AND on JANET, speaking on her mobile phone while eating a sandwich in a
LONDON PUB.)

(A few chairs will serve as STUART'S car in one area

In another area the London Pub is made up of a few chairs, and a table

STUART and JANET are in the middle of a phone conversation.)

(In the background we hear traffic noises and the background pub
noises of talking, laughing, glasses tinkling and music.)

STUART: Bastard!

JANET: Stuart! Are you / alright?

STUART: Taxi's don't give a damn where they / stop!

JANET: Stuart? Did you have / an accident?

(STUART calls out of his car window.)

STUART: Get a life asshole!

JANET: Hello?

STUART: Did you see that? He gives me the finger! /
(STUART gives the finger and calls out of the window)
Up yours!

JANET: Stu? I'm missing parts of every / word.

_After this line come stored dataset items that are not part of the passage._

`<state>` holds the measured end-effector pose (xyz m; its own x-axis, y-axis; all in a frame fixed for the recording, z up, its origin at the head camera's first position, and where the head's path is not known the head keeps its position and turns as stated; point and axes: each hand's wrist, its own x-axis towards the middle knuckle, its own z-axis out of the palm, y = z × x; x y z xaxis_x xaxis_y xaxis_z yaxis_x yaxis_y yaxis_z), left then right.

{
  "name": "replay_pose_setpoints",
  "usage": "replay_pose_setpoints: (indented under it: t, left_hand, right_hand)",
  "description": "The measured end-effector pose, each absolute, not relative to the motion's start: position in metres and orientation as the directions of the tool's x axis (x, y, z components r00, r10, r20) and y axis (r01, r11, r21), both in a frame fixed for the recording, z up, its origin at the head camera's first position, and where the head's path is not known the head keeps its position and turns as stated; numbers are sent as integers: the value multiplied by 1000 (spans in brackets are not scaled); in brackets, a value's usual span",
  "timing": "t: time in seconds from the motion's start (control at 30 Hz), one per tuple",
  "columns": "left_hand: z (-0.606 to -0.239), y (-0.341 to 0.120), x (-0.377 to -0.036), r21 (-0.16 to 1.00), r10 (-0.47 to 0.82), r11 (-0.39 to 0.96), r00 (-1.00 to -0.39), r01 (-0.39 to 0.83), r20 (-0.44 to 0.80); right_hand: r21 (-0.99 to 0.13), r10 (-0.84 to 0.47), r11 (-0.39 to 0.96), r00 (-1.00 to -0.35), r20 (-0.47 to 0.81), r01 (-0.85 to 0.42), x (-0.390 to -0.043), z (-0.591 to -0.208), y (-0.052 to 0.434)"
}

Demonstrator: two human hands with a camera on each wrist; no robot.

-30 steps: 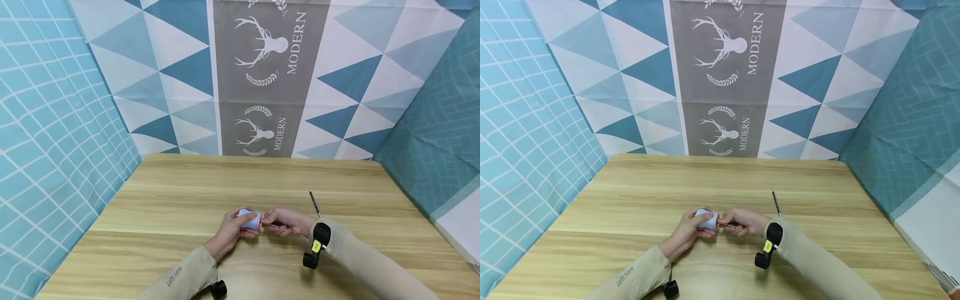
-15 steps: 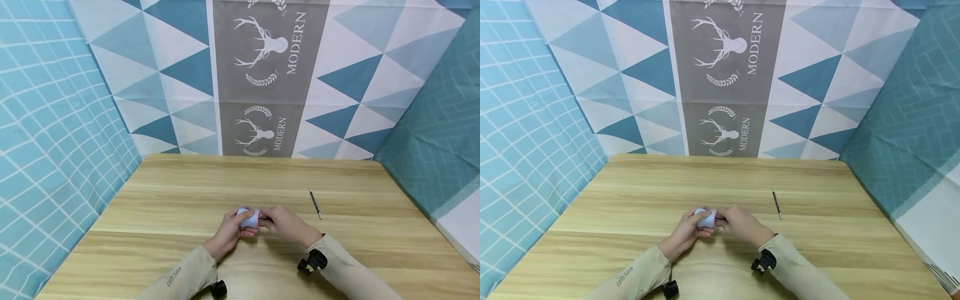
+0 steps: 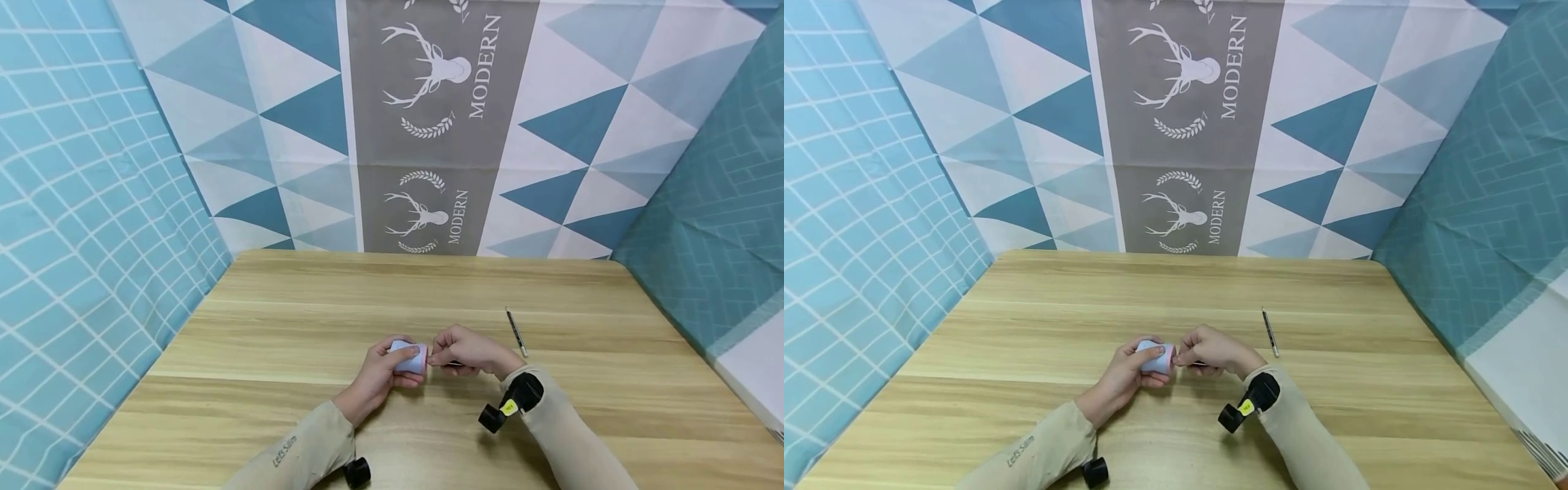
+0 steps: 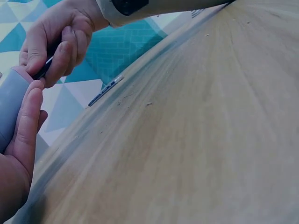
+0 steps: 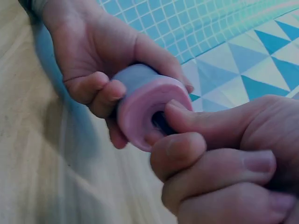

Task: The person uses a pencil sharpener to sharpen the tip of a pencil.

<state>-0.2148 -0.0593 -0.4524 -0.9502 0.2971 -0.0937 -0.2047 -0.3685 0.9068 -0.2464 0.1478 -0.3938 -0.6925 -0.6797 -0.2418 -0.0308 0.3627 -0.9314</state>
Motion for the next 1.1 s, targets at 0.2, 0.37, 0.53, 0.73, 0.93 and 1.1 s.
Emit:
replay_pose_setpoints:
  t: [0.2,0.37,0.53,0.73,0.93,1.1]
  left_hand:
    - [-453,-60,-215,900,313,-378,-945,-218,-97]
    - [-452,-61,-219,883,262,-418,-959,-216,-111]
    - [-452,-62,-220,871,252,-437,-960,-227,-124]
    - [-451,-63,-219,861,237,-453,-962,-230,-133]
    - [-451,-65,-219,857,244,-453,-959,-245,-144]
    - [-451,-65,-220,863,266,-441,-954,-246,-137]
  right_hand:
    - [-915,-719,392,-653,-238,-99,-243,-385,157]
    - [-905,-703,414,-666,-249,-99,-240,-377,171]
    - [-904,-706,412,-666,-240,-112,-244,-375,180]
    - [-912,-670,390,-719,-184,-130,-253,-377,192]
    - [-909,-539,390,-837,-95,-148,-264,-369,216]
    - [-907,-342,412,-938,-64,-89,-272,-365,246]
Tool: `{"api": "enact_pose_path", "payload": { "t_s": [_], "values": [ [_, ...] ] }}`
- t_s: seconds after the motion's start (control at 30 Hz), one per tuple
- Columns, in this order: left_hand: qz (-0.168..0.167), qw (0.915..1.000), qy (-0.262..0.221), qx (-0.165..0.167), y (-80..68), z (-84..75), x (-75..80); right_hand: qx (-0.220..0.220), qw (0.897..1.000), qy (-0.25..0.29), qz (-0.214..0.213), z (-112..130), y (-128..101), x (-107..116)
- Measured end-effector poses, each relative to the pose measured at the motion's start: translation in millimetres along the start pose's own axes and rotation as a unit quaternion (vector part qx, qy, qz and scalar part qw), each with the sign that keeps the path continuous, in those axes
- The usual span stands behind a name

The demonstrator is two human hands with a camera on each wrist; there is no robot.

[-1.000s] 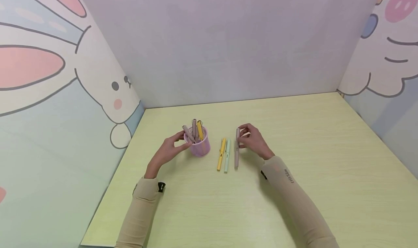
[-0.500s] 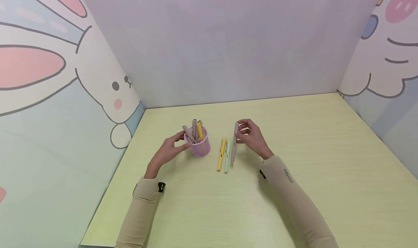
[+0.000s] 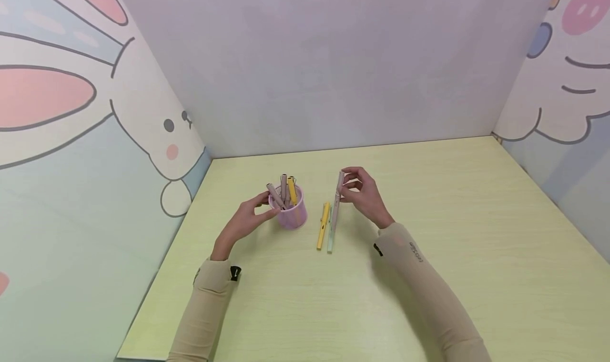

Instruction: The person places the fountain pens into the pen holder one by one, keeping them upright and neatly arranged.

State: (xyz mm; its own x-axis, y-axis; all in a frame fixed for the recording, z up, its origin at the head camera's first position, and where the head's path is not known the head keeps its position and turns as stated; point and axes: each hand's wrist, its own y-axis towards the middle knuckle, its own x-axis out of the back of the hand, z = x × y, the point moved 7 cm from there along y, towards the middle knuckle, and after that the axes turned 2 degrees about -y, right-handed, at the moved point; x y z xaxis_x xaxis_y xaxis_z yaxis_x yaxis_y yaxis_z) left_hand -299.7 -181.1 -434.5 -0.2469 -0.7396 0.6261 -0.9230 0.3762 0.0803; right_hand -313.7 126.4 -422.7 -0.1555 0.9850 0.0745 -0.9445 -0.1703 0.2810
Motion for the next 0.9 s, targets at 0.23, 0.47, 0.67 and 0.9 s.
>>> {"api": "enact_pose_path", "payload": {
  "t_s": [0.23,0.47,0.67,0.9],
  "values": [
    [0.002,1.0000,0.001,0.002,-0.2,-0.5,0.5,0.014,1.000,0.014,0.000,3,5,-6],
    [0.001,1.0000,0.002,0.004,-0.2,-0.1,-0.1,0.023,0.999,0.032,-0.003,10,11,-12],
    [0.000,1.0000,0.000,-0.003,0.2,-0.9,-0.2,0.036,0.999,0.028,0.000,16,14,-18],
    [0.001,1.0000,0.000,-0.001,0.4,-0.4,-0.6,0.051,0.998,0.038,-0.003,21,19,-26]
  ]
}}
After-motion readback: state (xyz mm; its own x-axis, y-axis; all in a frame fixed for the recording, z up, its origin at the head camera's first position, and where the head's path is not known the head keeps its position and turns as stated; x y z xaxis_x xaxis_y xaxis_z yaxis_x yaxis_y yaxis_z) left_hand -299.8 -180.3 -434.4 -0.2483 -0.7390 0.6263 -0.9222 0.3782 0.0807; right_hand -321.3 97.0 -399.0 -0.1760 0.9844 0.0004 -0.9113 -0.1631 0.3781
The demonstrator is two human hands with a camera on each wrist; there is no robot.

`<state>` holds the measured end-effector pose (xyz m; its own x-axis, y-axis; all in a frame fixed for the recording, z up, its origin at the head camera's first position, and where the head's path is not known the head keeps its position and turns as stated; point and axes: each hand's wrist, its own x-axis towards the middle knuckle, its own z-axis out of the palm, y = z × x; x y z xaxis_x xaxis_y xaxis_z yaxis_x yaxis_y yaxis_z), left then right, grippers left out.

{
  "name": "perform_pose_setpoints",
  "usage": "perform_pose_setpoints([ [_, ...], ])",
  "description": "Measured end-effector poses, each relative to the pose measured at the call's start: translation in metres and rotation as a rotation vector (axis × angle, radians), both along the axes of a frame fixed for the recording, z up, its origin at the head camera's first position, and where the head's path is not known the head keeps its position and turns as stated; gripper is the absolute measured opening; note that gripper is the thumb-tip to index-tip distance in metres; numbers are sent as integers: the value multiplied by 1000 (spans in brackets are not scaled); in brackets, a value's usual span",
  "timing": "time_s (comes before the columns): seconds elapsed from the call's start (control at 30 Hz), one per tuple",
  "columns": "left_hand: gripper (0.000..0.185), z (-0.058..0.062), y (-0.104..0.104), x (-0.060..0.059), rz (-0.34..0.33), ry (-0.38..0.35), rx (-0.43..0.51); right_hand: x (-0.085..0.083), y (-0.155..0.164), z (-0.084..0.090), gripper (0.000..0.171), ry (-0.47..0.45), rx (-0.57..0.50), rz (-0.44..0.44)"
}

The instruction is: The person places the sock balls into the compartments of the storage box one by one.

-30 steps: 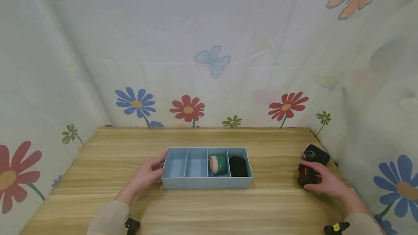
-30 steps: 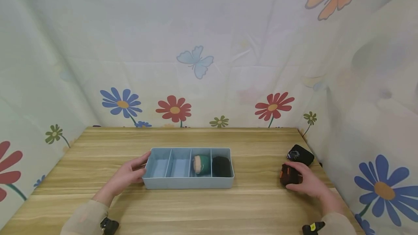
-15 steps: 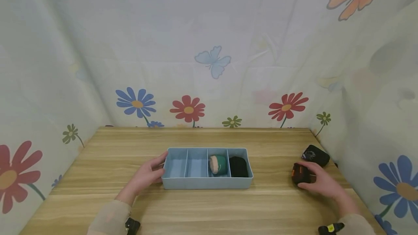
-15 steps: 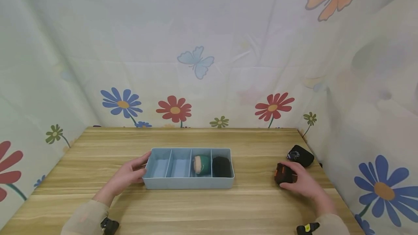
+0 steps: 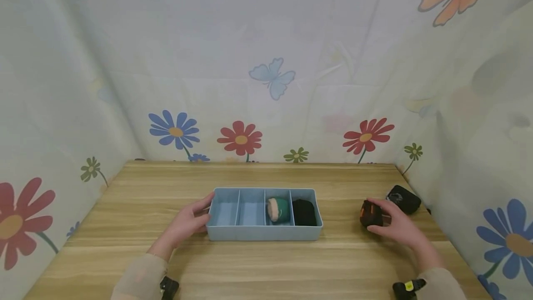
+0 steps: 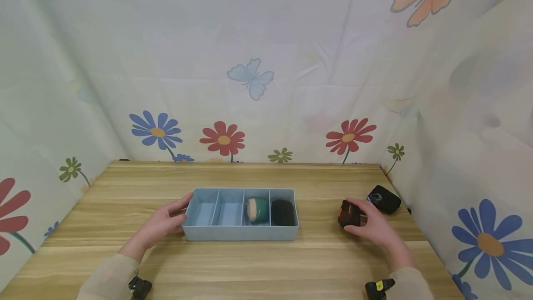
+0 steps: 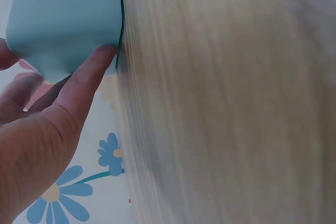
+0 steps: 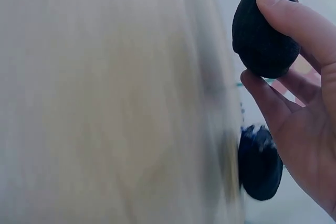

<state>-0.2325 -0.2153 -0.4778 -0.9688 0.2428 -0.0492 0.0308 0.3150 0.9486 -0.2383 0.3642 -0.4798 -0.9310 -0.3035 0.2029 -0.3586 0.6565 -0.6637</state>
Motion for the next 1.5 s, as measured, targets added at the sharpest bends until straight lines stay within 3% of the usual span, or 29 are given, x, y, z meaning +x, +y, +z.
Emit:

STUART: The city is going to shit.

JANET: The line is terrible; hang up and I'll call / you back.

STUART: Janet? Jan?! Are you there?

JANET: That's better - did you crash?

STUART: Crash what?

JANET: Your car, the brakes, it sounded / terrible.

STUART: The fucking cab stops - no signal!

JANET: There's noise / on the line.

STUART: Traffic. Fucking New York traffic. What time is it in
London?

JANET: 1 P.M. I thought it was an emergency; that's why I called you
/ right back.

STUART: Hello?

JANET: Hello? Stu!

STUART: You have to get your ass here now!

JANET: Don't you talk to me like that!

STUART: You have to come!

JANET: Is Sam sick?

STUART: He's making me sick!

JANET: I'll come when I'm needed.

STUART: Well you're needed!

JANET: For how long?

STUART: How ever long it takes!

JANET: I can't just leave Jenny on her own or with one of my friends
and leave my career for the rest of Sam's life!

STUART: So relocate to New York!

JANET: Why don't you relocate to London?

STUART: My life and my business are here!

JANET: I know you can never understand, Stuart, after all I'm only a
woman, but my life and my career are here in London!

STUART: London is bullshit!

JANET: Grow up Stuart you provincial pea-brain! I know it's
difficult to believe, but there are places other than New York where
people actually live normal lives!

STUART: Your life was never normal!

JANET: It's none of your business what I do with my life!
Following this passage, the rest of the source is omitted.